The housing cooperatives, in particular the right to



and on the conclusion of the Treaty) the lease of a cooperative apartment for an indefinite period, on

the acquisition, he or his legal predecessor was involved in another

Member deposits, if it meets the other conditions under this Act, and

the articles of Association, and



(b) the determination of the rent the United) with the use of a cooperative apartment in accordance with

section 744.



section 743



Housing association with a member which meets all the conditions

provided for in this Act and the statutes for membership in housing and

It is not against the cooperative apartment in arrears with his/her obligations,

the contract on the lease of co-operative apartment and allows him the use of a cooperative apartment

within 30 days from the date of delivery of the certificate of occupancy with the use of the building, in the

which the cooperative apartment, the apartment is cooperative.



section 744



Members who are tenants of cooperative dwellings, shall be borne by the rentals

apartment team efficiently the costs incurred only housing cooperatives

incurred in the management of these cooperative apartments, including the cost of the repair,

modernization and reconstruction of houses, in which they are located, and contributions

on the creation of long-term financial resources to repair and investment of those

cooperative flats.



section 745



If it is with a cooperative share, which is part of the common property

spouses, the right to conclude a lease contract to the cooperative apartment,

the law on conclusion of the contract about joint tenancy of the spouses.
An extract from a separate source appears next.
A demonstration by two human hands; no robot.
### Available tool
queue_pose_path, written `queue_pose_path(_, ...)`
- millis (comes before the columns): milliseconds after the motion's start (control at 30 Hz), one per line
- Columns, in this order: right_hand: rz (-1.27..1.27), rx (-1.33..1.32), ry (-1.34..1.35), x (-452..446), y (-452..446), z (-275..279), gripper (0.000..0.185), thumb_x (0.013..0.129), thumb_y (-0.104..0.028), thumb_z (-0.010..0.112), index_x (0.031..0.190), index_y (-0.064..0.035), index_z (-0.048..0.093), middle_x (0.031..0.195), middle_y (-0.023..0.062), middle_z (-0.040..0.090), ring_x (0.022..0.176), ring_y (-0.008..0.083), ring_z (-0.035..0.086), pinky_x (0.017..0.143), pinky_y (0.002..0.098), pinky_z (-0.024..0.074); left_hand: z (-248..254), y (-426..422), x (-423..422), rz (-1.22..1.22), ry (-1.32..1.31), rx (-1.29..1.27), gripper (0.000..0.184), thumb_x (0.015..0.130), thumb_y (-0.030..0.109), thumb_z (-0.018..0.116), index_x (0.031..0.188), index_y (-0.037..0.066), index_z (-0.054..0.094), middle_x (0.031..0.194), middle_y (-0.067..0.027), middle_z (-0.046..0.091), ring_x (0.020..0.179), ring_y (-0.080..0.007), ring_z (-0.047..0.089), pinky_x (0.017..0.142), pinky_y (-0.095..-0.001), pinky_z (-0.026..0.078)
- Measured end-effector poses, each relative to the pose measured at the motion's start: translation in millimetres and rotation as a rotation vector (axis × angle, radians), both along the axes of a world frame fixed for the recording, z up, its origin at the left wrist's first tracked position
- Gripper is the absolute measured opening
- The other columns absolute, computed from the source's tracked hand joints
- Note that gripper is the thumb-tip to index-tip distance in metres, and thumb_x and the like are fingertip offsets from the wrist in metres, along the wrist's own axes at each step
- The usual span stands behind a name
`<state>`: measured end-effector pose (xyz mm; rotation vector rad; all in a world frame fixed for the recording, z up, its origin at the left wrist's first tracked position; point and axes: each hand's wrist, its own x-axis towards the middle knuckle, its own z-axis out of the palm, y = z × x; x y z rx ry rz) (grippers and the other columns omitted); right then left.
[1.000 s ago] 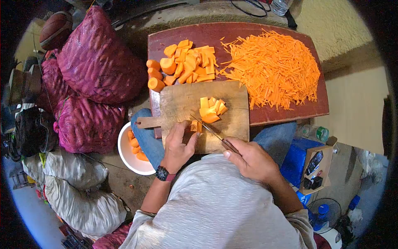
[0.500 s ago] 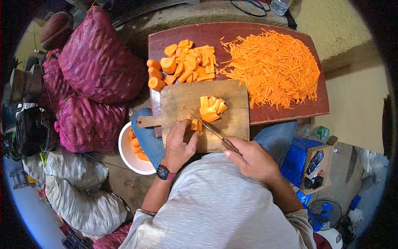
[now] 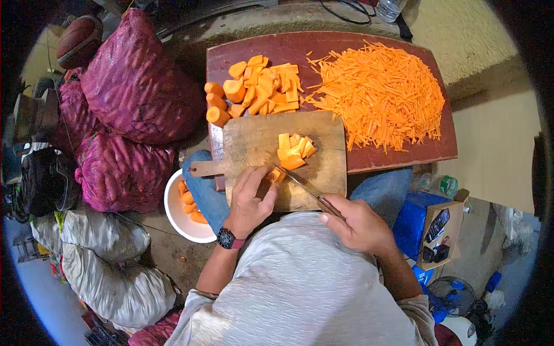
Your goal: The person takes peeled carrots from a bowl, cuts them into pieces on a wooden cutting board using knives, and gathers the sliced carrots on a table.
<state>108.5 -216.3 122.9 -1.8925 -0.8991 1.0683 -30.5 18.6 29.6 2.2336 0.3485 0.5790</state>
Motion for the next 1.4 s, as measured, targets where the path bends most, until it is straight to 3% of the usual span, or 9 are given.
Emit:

If it is with

cooperative share, which is part of the common property of the spouses, the associated

rent a cooperative apartment, it is a common hiring spouses.



section 746



Converted to common membership of the spouses on the exclusive membership only

one of the spouses, this fact does not affect the joint tenancy right.



section 747



If one of the spouses, the sole member of the housing cooperative, have both

the spouses of the joint tenancy right under the civil code, derived from the

law the hire of her husband, who is the sole member of the cooperative. Extinguished if

membership of a husband, from whose tenancy rights was common to lease the right to

derived, also of the rental right to the other spouse.



The share of a member of the housing cooperative settlement



Section 748



(1) the statutes shall determine the settlement share is less than the amount

expressing the extent of deposit obligations fulfilled a member in the residential

team.



(2) where the statutes do not specify how to calculate the settlement share is

the share of workers compensation equal to the Member's deposit.



(3) the Settlement share is paid in cash, unless the statutes determine something

another.



section 749



(1) Settlement share Member who was a tenant of the cooperative apartment, and

This nevyklidil, is due to the expiry of 3 months from the date of eviction

a cooperative apartment, of which he was a former member of the lessee, or the expiry of the 3

months later, when it was or could be detected above the settlement of share

under section 623, and the day that occurs later. The nebydlícího member of the

the settlement share due to the expiry of 3 months after the date it was or

the amount could be detected under section 623.



(2) If a member of a housing cooperative is excluded, the time limit referred to in

paragraph 1 only from the date of fruitless expiry of the deadline for the submission of the proposal on

Declaration of invalidity or exclusion from the date in which the acquired

the decision of the Court, which was proceeding in respect of the determination of invalidity

the decision to exclude completed.



Restrictions on the management of housing cooperatives



section 750



Profit housing cooperatives can be used only to satisfy the residential

the needs of the members and to the further development of housing cooperatives.



Section 751



(1) the housing cooperative may transfer the ownership right to the co-operative housing

or buildings with cooperative apartments or plots of land and built-up with them them

factually related, unless the terms of the transfer in advance all

members of housing cooperatives, who are the tenants of these cooperative flats,

and all the members of cooperatives, who are according to the current text of the articles of Association

the law on conclusion of the contract on the lease of co-operative apartment.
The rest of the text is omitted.